The Industrial Health and Safety Program is the largest and most varied of the ministry’s four occupational health and safety programs. The program enforces the Occupational Health and Safety Act (OHSA) and regulations in 29 industries. Most workers in provincially regulated workplaces in Ontario are covered by the Industrial Health and Safety Program.

Industrial health and safety initiatives

In 2017-18, ministry inspectors conducted three inspection initiatives focused on reducing hazards related to falls, new and young workers, and machine guarding and electrical hazards.

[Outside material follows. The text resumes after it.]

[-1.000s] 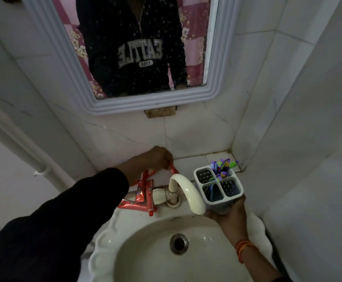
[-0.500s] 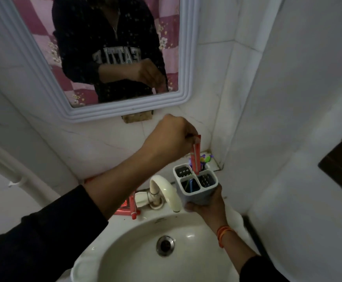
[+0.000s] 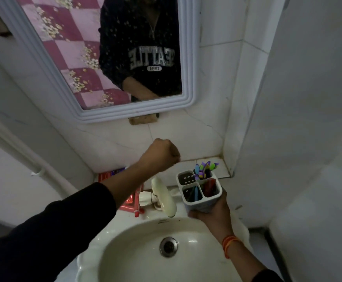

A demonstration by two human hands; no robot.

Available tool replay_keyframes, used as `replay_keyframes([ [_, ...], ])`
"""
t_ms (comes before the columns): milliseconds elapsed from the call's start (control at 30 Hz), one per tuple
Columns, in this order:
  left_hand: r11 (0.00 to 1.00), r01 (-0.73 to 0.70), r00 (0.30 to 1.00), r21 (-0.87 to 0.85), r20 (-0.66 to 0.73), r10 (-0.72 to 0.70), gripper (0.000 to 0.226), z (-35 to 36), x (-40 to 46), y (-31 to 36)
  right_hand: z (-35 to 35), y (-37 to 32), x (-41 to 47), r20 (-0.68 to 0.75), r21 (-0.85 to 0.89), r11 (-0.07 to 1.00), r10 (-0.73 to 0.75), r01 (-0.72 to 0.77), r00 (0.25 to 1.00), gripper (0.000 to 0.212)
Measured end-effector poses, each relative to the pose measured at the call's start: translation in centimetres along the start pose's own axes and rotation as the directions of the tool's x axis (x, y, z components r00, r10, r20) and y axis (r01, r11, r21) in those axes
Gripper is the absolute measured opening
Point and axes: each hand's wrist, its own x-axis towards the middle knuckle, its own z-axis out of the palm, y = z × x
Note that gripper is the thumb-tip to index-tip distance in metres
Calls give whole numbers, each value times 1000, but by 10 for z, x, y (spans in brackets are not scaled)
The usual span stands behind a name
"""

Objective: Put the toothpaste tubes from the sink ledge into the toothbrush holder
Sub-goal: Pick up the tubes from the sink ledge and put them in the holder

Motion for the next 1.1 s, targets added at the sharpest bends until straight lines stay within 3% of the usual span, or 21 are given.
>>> replay_keyframes([
  [133,956,166,971,241,127,-201,31,25,17,-68,2,0,-1,-30,10,998,-62,62,998,120],
  [233,919,254,920,300,217,-325,41,50,24,-104,4,10,2,-26,67,996,-63,65,998,120],
  [300,913,278,919,300,195,-344,46,67,26,-118,5,14,0,5,149,989,-9,8,1000,122],
  [400,918,269,946,292,101,-309,39,86,29,-130,8,17,3,-28,145,989,18,-14,999,123],
  [500,918,209,966,337,77,-248,33,93,27,-138,10,6,1,-14,256,966,33,-28,999,127],
  [633,957,56,995,285,61,-76,38,86,16,-130,20,-15,0,33,561,800,234,-211,972,150],
  [667,981,31,999,194,24,-36,40,81,14,-123,20,-19,0,35,587,769,289,-254,957,146],
  [700,997,-14,1000,79,-27,16,41,73,13,-113,20,-26,0,42,596,749,332,-290,942,126],
  [767,982,-177,978,-70,-124,168,44,57,10,-92,17,-29,-6,44,655,701,338,-282,940,38],
  [800,963,-260,958,-76,-149,247,47,46,9,-79,17,-22,-2,48,680,680,330,-273,943,28],
  [833,945,-324,939,-47,-135,316,50,34,8,-64,19,-24,-3,23,632,722,344,-281,939,40],
  [900,904,-412,910,111,-4,415,58,3,7,-30,15,-27,-9,-7,469,849,278,-242,961,17],
  [933,863,-453,891,221,97,443,60,-11,7,-11,14,-25,-9,-60,318,920,260,-228,964,34],
  [967,811,-492,870,317,206,447,59,-24,7,7,8,-23,-11,-55,73,985,159,-154,986,71],
  [1000,764,-519,852,382,307,425,58,-33,5,26,7,-17,-12,-20,0,988,152,-152,988,98],
  [1100,681,-563,800,467,513,310,55,-43,-1,76,3,-7,-14,-9,-149,987,64,-64,998,113],
])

Falls (including slips and trips)

From October 2 to November 24, 2017, ministry inspectors visited industrial workplaces to check for hazards that can cause falls, slips and trips. Fall hazards at workplaces in the industrial program can include:

  • slippery, poorly maintained or obstructed floors or other surfaces
  • poorly maintained and unsafe use of ladders
  • falls through openings in floors or other surfaces
  • falls from equipment, beds of trucks, trailers or loads

Inspectors focused on the following key priorities:

  • worker and supervisor health and safety awareness training
  • policies and programs
  • access and egress
  • safe work practices
  • falls from ladders, mobile stands and platforms
  • same level slips and trips
  • falls from trucks/loads
  • ergonomics
  • worker training

The results of the initiative indicate that workers continue to be exposed to hazards involving unsafe ladders, guardrails and slippery, poorly maintained floors or other work surfaces. Hazards involving improper material handling and unsafe lifting devices were also frequently found.

Slips, trips and falls continue to be a cause of worker injury in industrial workplaces. The ministry will continue to raise awareness of fall hazards during inspections and encourage workplaces to establish a strong internal responsibility system and hazard controls.

Initiative activity summary

  • field visits—937
  • workplaces visited—811
  • orders and requirements issued—3,412
  • stop work orders—75
  • orders and requirements per field visit—3.64
  • orders and requirements per workplace visited—4.21



New and young workers

Any new worker, of any age, is up to three times more likely to be injured during the first month on a job than at any other time performing that job.

Ministry inspectors visited workplaces that employ new and young workers in selected sectors from May 1 to August 31, 2017. These sectors included: retail, restaurants, tourism (hospitality and recreational services) and food (beverage and tobacco).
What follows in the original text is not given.